Being Saturday and with Covid restrictions thankfully down to their lowest alert levels, the fabulously supportive Kiwi public came out to play, lining the Viaduct Harbour and the Race Village in huge numbers for those unable to join the armada out on the water. But again, the locals were the ones biting their nails and wondering who on earth was the script writer in this Cup contest. Luna Rossa had just laid down a win to go 3-2 and the manner of defeat and the finishing delta of 18 seconds looked like Mount Cook in winter – unscalable. The Cup was, perish the thought, being waved off from its shores, stolen by an Italian team with a better ability to adapt to the conditions and mode accordingly. Barrels of defeat were being stared down.

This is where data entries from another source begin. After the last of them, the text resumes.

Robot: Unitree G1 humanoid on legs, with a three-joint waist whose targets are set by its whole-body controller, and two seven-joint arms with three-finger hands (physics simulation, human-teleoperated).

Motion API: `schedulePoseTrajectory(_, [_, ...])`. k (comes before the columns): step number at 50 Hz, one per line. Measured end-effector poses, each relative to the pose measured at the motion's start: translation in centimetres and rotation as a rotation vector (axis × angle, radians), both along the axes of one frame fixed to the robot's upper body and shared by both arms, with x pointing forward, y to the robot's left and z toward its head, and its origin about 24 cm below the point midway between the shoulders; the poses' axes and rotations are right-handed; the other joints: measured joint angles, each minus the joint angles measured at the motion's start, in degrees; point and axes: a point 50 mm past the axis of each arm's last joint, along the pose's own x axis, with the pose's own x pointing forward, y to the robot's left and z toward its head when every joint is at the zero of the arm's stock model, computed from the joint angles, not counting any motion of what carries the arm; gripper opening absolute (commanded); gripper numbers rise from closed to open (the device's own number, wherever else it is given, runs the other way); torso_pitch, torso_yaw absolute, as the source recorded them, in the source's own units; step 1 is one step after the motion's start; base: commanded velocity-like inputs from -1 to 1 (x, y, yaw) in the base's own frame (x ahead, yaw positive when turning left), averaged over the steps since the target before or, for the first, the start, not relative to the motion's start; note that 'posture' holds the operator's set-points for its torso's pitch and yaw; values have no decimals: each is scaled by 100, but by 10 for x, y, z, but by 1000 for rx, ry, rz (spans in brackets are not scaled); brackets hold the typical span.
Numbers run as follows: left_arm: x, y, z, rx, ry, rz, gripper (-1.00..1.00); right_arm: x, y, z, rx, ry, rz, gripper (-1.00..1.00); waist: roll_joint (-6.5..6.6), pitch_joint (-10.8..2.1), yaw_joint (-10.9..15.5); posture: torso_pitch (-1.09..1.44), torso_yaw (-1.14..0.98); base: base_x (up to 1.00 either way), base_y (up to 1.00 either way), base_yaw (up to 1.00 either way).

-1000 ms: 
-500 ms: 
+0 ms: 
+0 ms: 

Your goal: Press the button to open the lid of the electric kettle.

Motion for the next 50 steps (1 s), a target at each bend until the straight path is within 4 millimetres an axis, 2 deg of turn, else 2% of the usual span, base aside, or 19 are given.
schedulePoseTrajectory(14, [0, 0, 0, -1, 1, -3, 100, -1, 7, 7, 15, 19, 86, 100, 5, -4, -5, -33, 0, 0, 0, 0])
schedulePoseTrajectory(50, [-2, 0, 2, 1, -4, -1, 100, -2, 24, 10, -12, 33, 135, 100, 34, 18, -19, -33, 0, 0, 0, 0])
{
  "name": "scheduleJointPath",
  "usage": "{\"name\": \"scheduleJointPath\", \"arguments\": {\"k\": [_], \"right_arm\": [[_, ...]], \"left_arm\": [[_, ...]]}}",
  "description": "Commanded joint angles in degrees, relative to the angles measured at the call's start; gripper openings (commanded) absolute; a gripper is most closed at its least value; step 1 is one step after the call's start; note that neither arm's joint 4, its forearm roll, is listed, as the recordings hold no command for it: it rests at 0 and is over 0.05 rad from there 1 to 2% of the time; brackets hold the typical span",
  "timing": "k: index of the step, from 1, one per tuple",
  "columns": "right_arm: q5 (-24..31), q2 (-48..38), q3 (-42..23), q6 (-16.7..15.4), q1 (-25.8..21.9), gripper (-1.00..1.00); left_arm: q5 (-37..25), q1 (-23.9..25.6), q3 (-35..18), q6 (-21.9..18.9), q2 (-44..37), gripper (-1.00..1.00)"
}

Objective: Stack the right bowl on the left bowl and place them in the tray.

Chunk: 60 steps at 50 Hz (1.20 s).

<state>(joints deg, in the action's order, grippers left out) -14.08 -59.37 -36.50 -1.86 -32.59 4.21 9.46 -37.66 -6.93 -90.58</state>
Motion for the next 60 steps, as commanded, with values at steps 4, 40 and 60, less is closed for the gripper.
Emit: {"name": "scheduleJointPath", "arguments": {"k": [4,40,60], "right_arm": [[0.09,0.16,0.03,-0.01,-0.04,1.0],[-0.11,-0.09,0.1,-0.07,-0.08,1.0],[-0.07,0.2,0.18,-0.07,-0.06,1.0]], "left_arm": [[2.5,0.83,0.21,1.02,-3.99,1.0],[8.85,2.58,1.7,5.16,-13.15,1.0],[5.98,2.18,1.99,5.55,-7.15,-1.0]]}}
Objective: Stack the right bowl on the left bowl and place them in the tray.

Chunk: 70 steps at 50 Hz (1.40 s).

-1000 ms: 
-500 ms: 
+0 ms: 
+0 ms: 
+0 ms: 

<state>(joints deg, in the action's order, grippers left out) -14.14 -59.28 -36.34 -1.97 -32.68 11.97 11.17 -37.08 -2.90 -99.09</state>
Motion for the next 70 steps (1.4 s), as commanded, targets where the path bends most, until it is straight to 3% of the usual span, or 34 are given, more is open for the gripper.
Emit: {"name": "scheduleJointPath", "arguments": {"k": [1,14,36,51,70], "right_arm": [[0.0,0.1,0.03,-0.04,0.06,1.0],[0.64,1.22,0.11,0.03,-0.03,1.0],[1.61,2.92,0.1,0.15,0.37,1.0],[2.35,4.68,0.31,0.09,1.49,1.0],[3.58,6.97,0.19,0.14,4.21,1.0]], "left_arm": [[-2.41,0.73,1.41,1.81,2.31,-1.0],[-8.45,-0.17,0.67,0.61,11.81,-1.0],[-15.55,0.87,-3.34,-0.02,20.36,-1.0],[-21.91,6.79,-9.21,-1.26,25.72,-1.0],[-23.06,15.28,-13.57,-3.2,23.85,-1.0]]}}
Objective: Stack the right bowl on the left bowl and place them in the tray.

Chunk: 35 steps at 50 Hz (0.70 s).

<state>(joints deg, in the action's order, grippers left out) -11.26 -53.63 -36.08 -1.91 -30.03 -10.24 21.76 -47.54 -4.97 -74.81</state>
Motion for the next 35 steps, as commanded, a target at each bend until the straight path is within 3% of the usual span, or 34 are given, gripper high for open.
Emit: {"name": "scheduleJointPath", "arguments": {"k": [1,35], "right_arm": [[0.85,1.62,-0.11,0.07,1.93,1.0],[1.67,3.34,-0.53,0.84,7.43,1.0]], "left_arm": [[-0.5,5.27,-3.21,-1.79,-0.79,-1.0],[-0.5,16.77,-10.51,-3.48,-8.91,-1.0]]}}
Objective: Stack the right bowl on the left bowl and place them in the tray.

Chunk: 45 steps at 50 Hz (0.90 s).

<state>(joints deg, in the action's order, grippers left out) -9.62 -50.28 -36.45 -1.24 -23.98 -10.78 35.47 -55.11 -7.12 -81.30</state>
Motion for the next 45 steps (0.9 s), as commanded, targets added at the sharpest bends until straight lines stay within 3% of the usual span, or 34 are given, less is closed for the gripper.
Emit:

But as carbon copies in reverse go, race two left the neutral spectators scratching their heads. Team New Zealand came in with the starboard entry and watched as Luna Rossa went for the same set up that had served the Kiwis so poorly in race one. It was almost a gracious choreography of two polite gentleman sailing in a wooden classics regatta – “no, after you, no please, I insist.” Lord Burling took the high road whilst His Grace Spithill dialled down, gybed, and courteously fell into a wind hole. This wasn’t the America’s Cup. This was farcical. Team New Zealand slammed Te Rehutai onto the start line on the ‘B’ of the Bang high on its foils at full thunder and romped off into the sunset. Quite extraordinary to watch, and the record will show a 1 minute 41 second victory (yes you read that correctly) after some sublime drag racing as Te Rehutai showed its inherent speed and again, top class crew work from a team that is getting better and better as the Cup goes deeper.
So it’s three all. No real change but the runway is getting shorter. The chance to recover for either team from that day when one of these will record a double win is narrowing. Have a shocker, select the wrong sails, mess up the starts, get it wrong twice and this could quickly fall either way and put one team in the box seat to snatch the Cup.
What’s abundantly clear after the first three days is that both boats are brilliant front-runners. Neither makes tactical mistakes and it’s hard to spot crew errors. Such is the 747 wing effect that running out front on these straight up and down courses is a mighty advantage and, looking at the forecast for the coming days, it’s more of the same. When either boat gets ahead, their unique mode looks like the answer, the code, the DNA of the contest but you just can’t call which one has the advantage. Look at the speeds and it’s all Team New Zealand. But look at the VMG and it’s all Luna Rossa.
Is this a speed race or a VMG race? Pick your poison. Pay your money. Take your chances. Crystal balls are cloudy. This is anyone’s America’s Cup.